Accounts Receivable Financing vs Factoring
It’s hard to run a business. Surprisingly, one of the hardest parts of running a business is getting paid for the goods or services you provide. Most consumers don’t think about this. But there’s actually a lot of steps between doing business and getting paid.
It’s pretty clear how businesses that work with other businesses might have problems with cashflow. These kinds of businesses usually use and invoice-based payment model. That means you bill for your goods or services upfront. Then, the customer has a set period of time to pay.
However, you still need to operate and do business while you’re waiting for payment. Moreover, it’s common to give clients 30 days to pay the invoice. Some industries have an even longer expectation. They regularly offer terms of 60, or even 90 days.

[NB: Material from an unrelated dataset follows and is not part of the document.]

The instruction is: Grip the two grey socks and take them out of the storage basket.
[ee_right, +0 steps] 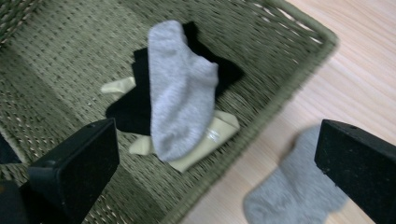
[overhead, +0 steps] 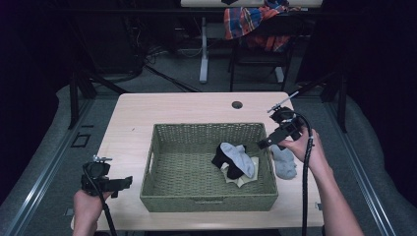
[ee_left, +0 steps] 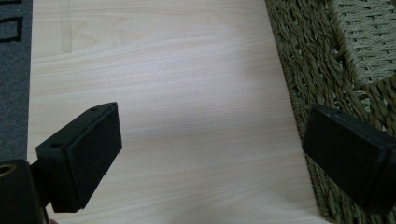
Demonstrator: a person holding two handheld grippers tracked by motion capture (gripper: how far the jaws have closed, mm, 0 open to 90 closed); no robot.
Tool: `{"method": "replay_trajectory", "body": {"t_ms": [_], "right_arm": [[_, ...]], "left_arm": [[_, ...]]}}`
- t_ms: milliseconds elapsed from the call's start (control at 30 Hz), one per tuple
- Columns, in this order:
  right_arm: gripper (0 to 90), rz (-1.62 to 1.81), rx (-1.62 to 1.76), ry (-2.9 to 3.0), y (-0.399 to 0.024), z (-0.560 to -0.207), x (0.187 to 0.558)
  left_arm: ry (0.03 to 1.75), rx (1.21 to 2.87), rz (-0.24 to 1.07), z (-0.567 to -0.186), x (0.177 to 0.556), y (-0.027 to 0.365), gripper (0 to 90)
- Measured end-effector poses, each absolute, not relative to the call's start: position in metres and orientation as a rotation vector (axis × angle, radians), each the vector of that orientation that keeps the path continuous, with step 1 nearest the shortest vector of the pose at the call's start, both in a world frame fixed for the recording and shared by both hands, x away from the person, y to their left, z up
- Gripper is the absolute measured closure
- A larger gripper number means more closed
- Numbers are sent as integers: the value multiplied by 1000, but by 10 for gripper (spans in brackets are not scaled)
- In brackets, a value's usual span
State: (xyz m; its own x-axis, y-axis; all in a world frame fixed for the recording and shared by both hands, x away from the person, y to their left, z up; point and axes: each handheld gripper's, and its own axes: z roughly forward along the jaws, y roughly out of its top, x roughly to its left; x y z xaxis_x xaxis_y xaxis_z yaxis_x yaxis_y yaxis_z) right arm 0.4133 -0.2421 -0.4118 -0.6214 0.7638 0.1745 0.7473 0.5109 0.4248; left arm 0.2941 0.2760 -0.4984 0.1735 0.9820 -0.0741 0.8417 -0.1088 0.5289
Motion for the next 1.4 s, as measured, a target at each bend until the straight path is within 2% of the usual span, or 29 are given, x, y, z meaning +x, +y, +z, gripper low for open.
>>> {"method": "replay_trajectory", "body": {"t_ms": [167,367,467,600,733,767,833,933,1333,1400], "right_arm": [[0,701,1288,2742,-222,-415,416],[67,657,1230,2786,-199,-423,419],[136,598,1199,2830,-187,-432,420],[161,555,1204,2844,-178,-441,422],[286,515,1216,2866,-170,-451,425],[348,487,1228,2879,-166,-455,426],[360,462,1237,2885,-164,-457,427],[457,373,1257,2902,-154,-469,427],[531,291,1319,2833,-144,-497,435],[576,245,1297,2845,-144,-499,437]], "left_arm": [[1719,2005,409,-498,294,276,49],[1716,2006,410,-499,294,276,49],[1717,2000,408,-499,294,277,49],[1715,2002,408,-499,294,277,49],[1716,2003,410,-499,294,277,49],[1716,2003,410,-499,294,277,49],[1715,2004,407,-499,294,277,49],[1718,2002,409,-499,294,277,50],[1711,2018,410,-499,294,276,52],[1716,2014,409,-499,294,276,53]]}}
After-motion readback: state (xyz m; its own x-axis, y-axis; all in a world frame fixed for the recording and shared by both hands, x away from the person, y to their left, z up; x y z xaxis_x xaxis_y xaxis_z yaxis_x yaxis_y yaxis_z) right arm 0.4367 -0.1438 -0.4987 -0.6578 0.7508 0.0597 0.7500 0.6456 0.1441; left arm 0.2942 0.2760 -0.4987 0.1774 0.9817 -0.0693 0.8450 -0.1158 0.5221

That can leave your business facing a cash crunch. There are options. But many of them have lots of risks. For example, loans and credit cards charge interest rates. They also generate debt. Also, new businesses might not be able to use these products because they don’t have an established credit history.

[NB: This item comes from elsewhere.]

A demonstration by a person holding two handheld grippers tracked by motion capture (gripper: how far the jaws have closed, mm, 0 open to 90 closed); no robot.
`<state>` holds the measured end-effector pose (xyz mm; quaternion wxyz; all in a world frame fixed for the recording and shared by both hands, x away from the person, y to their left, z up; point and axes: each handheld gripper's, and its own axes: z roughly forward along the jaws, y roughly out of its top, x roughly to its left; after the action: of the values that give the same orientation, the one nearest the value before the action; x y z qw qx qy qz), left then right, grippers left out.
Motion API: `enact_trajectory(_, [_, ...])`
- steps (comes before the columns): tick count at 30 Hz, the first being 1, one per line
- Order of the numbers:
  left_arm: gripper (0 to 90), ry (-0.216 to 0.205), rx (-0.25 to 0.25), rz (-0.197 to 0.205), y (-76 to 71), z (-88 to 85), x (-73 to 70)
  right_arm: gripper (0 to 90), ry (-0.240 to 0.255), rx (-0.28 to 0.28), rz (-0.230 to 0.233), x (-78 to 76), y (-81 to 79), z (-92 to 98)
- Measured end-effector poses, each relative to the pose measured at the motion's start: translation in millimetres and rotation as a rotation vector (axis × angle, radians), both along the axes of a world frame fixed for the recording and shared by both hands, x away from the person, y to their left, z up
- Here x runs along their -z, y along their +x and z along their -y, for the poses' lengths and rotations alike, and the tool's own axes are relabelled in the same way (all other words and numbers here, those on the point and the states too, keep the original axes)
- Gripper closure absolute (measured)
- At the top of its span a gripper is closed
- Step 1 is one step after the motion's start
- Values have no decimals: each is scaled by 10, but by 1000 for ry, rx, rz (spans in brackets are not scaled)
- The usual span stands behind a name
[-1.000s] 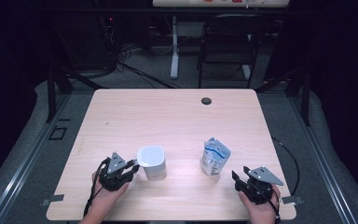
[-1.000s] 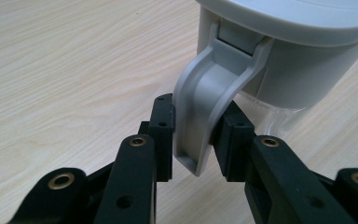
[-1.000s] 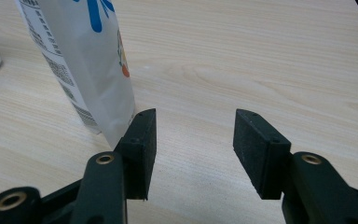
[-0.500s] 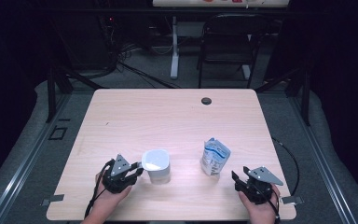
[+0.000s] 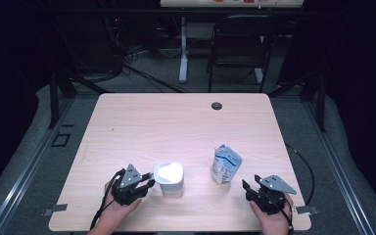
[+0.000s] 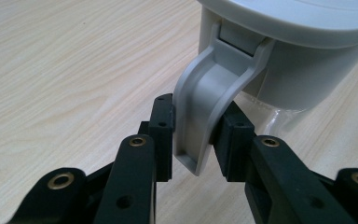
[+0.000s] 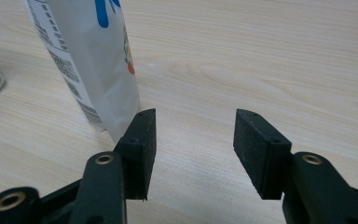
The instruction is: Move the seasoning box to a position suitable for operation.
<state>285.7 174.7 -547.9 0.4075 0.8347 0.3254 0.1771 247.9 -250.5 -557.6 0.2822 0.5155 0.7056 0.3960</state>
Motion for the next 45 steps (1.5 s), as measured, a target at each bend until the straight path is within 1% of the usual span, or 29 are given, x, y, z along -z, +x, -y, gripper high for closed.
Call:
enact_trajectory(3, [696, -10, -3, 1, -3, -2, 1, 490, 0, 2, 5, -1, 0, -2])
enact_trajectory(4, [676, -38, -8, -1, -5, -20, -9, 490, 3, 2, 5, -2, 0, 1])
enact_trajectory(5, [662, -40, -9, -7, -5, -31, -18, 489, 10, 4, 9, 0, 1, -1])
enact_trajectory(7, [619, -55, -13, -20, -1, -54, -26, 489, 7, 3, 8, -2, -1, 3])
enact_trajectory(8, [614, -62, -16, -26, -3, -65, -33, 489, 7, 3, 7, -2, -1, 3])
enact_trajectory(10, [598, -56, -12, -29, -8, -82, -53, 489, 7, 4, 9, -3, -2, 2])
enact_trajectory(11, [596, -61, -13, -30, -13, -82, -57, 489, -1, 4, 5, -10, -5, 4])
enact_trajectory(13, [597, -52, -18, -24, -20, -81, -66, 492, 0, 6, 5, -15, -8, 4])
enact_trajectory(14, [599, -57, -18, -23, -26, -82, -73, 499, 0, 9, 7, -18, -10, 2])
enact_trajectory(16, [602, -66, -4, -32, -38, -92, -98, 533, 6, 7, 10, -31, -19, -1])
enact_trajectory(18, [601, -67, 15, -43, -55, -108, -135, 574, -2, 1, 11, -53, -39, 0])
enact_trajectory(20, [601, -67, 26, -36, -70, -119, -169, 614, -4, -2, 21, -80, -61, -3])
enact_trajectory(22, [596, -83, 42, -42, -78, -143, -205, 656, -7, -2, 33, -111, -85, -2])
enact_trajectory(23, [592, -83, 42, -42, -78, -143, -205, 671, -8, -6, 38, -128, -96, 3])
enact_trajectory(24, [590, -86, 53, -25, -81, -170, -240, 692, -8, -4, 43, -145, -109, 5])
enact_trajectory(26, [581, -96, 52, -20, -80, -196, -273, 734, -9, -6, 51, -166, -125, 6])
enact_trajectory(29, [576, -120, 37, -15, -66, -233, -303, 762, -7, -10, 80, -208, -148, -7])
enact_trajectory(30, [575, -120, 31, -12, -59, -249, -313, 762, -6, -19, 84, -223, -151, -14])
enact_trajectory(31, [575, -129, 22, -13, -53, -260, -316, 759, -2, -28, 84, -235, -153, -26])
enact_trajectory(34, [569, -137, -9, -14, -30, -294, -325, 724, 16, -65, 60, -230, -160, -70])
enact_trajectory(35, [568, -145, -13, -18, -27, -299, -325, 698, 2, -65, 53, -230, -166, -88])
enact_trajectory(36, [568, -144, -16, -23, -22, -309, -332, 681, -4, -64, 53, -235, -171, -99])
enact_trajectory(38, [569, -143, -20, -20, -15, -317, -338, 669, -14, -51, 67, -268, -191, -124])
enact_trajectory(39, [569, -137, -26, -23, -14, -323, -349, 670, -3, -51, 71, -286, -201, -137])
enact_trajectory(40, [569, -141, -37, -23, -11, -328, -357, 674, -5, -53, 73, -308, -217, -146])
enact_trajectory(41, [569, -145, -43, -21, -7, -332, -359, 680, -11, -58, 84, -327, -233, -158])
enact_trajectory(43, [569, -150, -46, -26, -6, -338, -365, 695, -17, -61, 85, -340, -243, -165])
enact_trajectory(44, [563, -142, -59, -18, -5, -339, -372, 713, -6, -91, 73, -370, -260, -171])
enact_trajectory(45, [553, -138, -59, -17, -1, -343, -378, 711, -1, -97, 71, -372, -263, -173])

As a result, getting a business off the ground and running can seem impossible. You need a huge supply of liquid capital to ensure your business runs smoothly while you wait to get paid. That slows down your growth. It also makes it hard to plan for the future. However, there’s more options for businesses to consider.
Two popular options for maintaining your cashflow to meet operating expenses are receivables financing and invoice factoring. Both of these solutions have something in common. Namely, they use the assets you already own, your accounts receivable, to generate immediate cashflow for your business.
This piece will look at accounts receivable financing and invoice factoring. We’ll explain what each one is. We’ll also cover the pros and cons of each option. Use this information to make informed choices about how to best get your business running smoothly.
What is Receivables Financing?
Receivables financing, or account receivables financing, is a way to generate cash for your business. It’s a specialized kind of loan. You borrow money against your accounts receivable. That’s money that your customers and clients already owe your business.
That’s what sets receivables financing an invoice factoring apart from other cashflow solutions. You use the money customers already owe you to pay for expenses. These methods let you do that even if your customers or clients haven’t paid their bill yet.
It’s important to note that receivables financing is kind of a vague term. Invoice factoring is actually a specific type of receivables financing. That means you might find it described as such in other places. For this article we’ll use the term receivables financing to specifically mean a loan against your receivable assets. That’s a bit different than invoice factoring, but we’ll cover that later.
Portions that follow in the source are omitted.